Photodynamic therapy of actinic keratosis: to be applied according to the recommendations of the German Medical Association (DÄB of 18.1.2002) are the following numbers:

  • NR: 5442 GOÄ(static renal scintigraphy) analogous as photodynamic diagnostics
  • No. 566 GOÄ (phototherapy of a newborn) analogously as photodynamic light irradiation, up to 2 x in the treatment case.
  • No. 5800 GOÄ (preparation of a radiation plan) analogously as radiation plan for photodynamic therapy. The number is to be applied once per treatment case.
  • No. 5802 GOÄ (orthovoltage irradiation per fraction). This figure is used as a supplementary figure in addition to No. 566 GOÄ for 2 further irradiation fields.
  • No. 5803 GOÄ (supplement to No. 5802) analogous . This figure is applied as a supplementary figure in addition to no. 566 GOÄ for each additional irradiation field.
  • No. 209 GOÄ: Application of the photosensitizer
  • No. 200 GOÄ: Application of the occlusive tape
  • No. 530 GOÄ: Application of a cold pack.
  • No. 745 GOÄ. In case of pre-treatment of a lesion, the figure for curettage can be applied.

This section has been translated automatically.

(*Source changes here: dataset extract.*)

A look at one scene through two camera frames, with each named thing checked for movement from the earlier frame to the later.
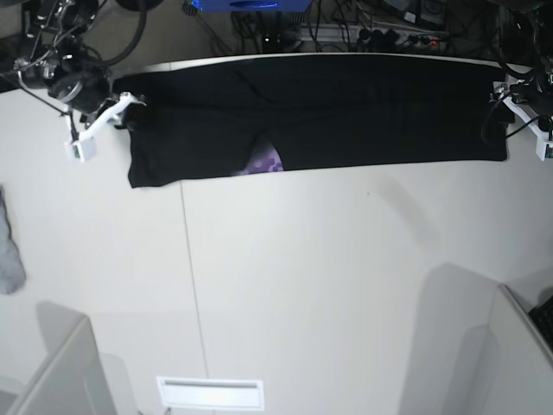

  1. Ackerman AB et al (2006) Solar (actinic) keratosis is squamous cell carcinoma. Br J Dermatol 155: 9-22
  2. Braakhuis BJ et al (2003) A genetic explanation of Slaughter's concept of field cancerization: evidence and clinical implications. Cancer Res 63: 1727-1730
  3. Chen AC et al (2015) A phase 3 randomized trial of nicotinamide for skin cancer chemoprevention. N Engl J Med 373:1618-1626.
  4. Dirschka T et al. (2017) A proposed scoring system for assessing the severity of actinic keratosis on the head: actinic keratosis area and severity index. J Eur Acad Dermatol Venereol 31:1295-1302
  5. Dubreuilh WA (1896) Des hyperkeratoses circonscrites. Ann Dermatol Venereol 27: 1158-1164
  6. Fernández-Figueras MT et al.(2015)Actinic keratosis with atypical basal cells (AK I) is the most common lesion
  7. associated with invasive squamous cell carcinoma of the skin. J Eur Acad Dermatol Venereol 29:991-997.
  8. Freudenthal W (1926) Verruca senilis and keratoma senile. Arch Dermatol Syphilol (Berlin) 158: 539-544.
  9. Fritsch C, Ruzicka Th (2003) Fluorescence diagnosis and photodynamic therapy of skin diseases. Atlas and handbook. Springer, Heidelberg Berlin
  10. Hengge UR, Stark R (2001) Topical imiquimod to treat intraepidermal carcinoma. Arch Dermatol 137: 709-711
  11. Hommel T et al (2016) Actinic keratoses. Dermatol 67: 867-875
  12. Kang S et al (2003) Assessment of adapalene gel for the treatment of actinic keratosis and lentigines: A randomized trial. J Am Acad Dermatol 49: 83-90
  13. Nakaseko H et al (2003) Histological changes and involvement of apoptosis after photodynamic therapy for actinic keratoses. Br J Dermatol 148: 122-127
  14. Nicolas M et al (2003) Notch1 functions as a tumor suppressor in mouse skin. Nat Genet 33:416-421.
  15. Röwert-Huber J et al (2007) Actinic keratosis is an early in situ squamous cell carcinoma: a proposal for reclassification. Br J Dermatol 156 (Suppl 3) 8-12
  16. Schaefer I et al. (2014) Prevalence and risk factors of actinic keratoses in Germany--analysis of multisource data. J Eur Acad Dermatol Venereol 28:309-313.
  17. Stege H et al. (2017) New approaches to the prevention of actinic keratoses. Dermatologist 68: 354-358
  18. Stockfleth E et al. (2004) Low incidence of new actinic keratoses after topical 5% imiquimod cream treatment: a long-term follow-up study. Arch Dermatol 140: 1542
  19. Werner RN et al. (2015) Evidence- and consensus-based (S3) Guidelines for the Treatment of Actinic
  20. Keratosis - International League of Dermatological Societies in cooperation with the European Dermatology Forum - Short version. J Eur Acad Dermatol Venereol 29: 2069-2079.
  21. Wolf JE et al. (2001) Topical 3% diclofenac in 2.5% hyaluronan gel in the treatment of actinic keratoses. Int J Dermatol 40: 709-713
  22. Zeicher J et al. (2009) Placebo-controlled, double-blind, randomized pilot study of imiquimod 5% cream applied once per week for 6 months for the treatment of actinic keratoses. JAAD 60: 59-62


Please ask your physician for a reliable diagnosis. This website is only meant as a reference.